● What is expected:
Where the string "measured" occurs in a line of the data below, that line should be copied.
[Opening Given information section]
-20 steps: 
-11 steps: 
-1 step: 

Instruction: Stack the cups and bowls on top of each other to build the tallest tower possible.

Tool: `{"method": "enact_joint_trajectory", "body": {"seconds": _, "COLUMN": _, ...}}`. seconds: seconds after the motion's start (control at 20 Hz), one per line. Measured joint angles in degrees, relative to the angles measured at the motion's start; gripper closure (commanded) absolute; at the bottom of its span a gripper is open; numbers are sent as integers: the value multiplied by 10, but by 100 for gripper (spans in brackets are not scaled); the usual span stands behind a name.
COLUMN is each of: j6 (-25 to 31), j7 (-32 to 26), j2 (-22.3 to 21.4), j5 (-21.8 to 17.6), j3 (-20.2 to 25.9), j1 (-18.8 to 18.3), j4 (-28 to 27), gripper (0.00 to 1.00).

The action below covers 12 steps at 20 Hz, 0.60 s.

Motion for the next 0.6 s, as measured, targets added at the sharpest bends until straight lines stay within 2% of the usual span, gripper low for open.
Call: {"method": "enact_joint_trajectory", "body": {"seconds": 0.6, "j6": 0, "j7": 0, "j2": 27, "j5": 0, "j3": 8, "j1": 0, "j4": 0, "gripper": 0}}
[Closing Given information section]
● Exercise response:
Tool: `{"method": "enact_joint_trajectory", "body": {"seconds": _, "COLUMN": _, ...}}`. seconds: seconds after the motion's start (control at 20 Hz), one per line. Measured joint angles in degrees, relative to the angles measured at the motion's start; gripper closure (commanded) absolute; at the bottom of its span a gripper is open; numbers are sent as integers: the value multiplied by 10, but by 100 for gripper (spans in brackets are not scaled); the usual span stands behind a name.
Motion for the next 0.6 s, as measured, targets added at the sharpest bends until straight lines stay within 2% of the usual span, gripper low for open.

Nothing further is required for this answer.